There was a day when we were so dominated by this darkness and by all the demonic forces Satan could muster, we couldn’t get out from under the control of our flesh. We were by nature the devil’s children. That’s what we were. But oh, thank God, the message doesn’t end there.
Folks, I don’t want you to leave thinking, “Oh, how depressing.” Oh, no. How exciting. There are two words that I want to share with you in our next study. Look what it says in verse 4: “But God,…”

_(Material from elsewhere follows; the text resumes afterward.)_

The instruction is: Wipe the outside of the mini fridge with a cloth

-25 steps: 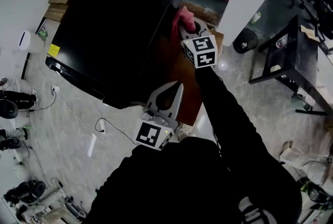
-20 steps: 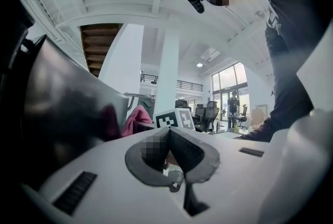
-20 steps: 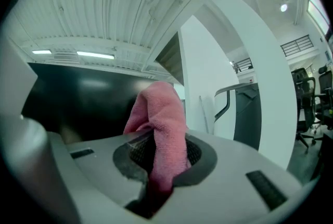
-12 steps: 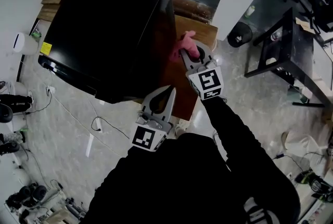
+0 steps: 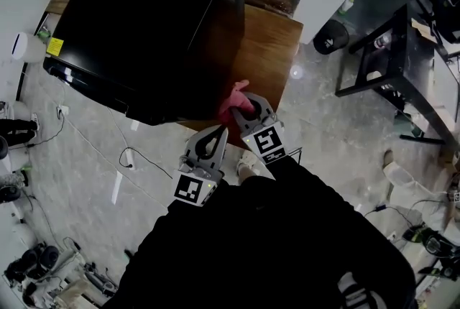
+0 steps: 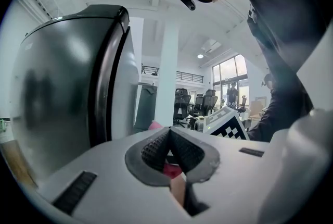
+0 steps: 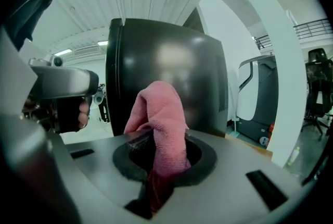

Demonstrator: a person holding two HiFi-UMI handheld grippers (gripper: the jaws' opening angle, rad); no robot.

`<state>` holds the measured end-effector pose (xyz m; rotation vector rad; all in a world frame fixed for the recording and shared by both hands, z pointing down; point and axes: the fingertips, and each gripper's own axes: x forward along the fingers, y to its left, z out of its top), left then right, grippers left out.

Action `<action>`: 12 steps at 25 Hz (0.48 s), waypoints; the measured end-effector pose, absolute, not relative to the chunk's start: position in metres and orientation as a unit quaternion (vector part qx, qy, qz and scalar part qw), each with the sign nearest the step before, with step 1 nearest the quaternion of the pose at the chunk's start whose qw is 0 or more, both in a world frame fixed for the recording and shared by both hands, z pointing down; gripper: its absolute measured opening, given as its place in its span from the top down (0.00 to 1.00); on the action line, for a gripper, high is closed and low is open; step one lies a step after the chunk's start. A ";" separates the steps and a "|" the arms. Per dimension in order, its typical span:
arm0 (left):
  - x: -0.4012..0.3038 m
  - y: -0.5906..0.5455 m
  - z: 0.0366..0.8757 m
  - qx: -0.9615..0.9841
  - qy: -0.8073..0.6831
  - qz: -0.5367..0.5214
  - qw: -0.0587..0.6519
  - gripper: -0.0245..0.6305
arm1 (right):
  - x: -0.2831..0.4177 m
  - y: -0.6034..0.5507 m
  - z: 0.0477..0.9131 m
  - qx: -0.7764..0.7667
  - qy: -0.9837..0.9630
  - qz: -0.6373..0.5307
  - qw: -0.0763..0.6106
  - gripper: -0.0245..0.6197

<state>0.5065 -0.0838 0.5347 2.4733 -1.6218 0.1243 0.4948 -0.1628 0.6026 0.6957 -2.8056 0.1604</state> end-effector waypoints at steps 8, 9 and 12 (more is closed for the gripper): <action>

Chapter 1 of Ephesians tells us God had a much better way. Before the foundation of the world, He knew that darkness was coming. He knew exactly what was going to take place. He designed the salvation, folks. So many of us say, “Ho-hum” and go to sleep when we hear it preached. We have forgotten what it was like to be lost. He says, “But God, being rich in mercy, because of His great love with which He loved us, even when we were dead in our transgressions, made us alive together with Christ (by grace you have been saved).”
Look with me in Psalm 40. Have you forgotten what it is like to live as if we are controlled by darkness? We listen to the deceitfulness of darkness. We listen to the lies of the world. We are not listening to God. What’s wrong with us? We used to be that way. We are not that way any more. Verse 1 of Chapter 40 of Psalms says, “I waited patiently for the Lord; And He inclined to me, and heard my cry.” Aren’t you glad!
I remember that morning I prayed to die. I had been in the ministry eight years. I cried out to God and said, “God, I don’t know what’s wrong with me.” I didn’t even know I was lost because I didn’t understand the terminology. I’ve learned a little bit of it since then. I said, “God, help me.” I prayed to die. Diana will never forget the morning. I’ll never forget the morning, because I have never been the same since. God heard my cry. “God, I can’t do anything. I can’t save myself. The things I don’t want to do, I do. I can’t do it.” Psalms says, “…He inclined to me and heard my cry. He brought me up out of the pit of destruction, out of the miry clay.”
The word for “miry clay” gives us the picture of how they trapped animals. When an animal fell into a pit, if it was a solid foundation, he could get out. Fill the pit with quicksand, and it becomes a mire. The more the animal struggled to get out, the deeper it got in. That’s exactly the picture of a person without Christ.
Folks, our hearts ought to break. We used to be that way. We need to get the message out that when you cry out to God, God hears you. Whether it is a child six-years-old, 11-years-old, or a man 70-years-old, God hears you. God reaches down, and the verse says, “He brought me up out of the pit of destruction, out of the miry clay,” those old sins and transgressions that I was mired in. “And He sat my feet upon a rock, making my footsteps firm.” Verse 3 blesses me. “And He put a new song in my mouth, a song of praise to our God; Many will see and fear, And will trust in the Lord.”
Can you remember that day when God brought you out of that old miry clay? Isn’t it wonderful? “For God so loved the world that He gave His only begotten Son, that whosoever believeth in Him, should not perish but have everlasting life.” Hallelujah. God brought us up. He set our feet on the rock. He put a new song in our life.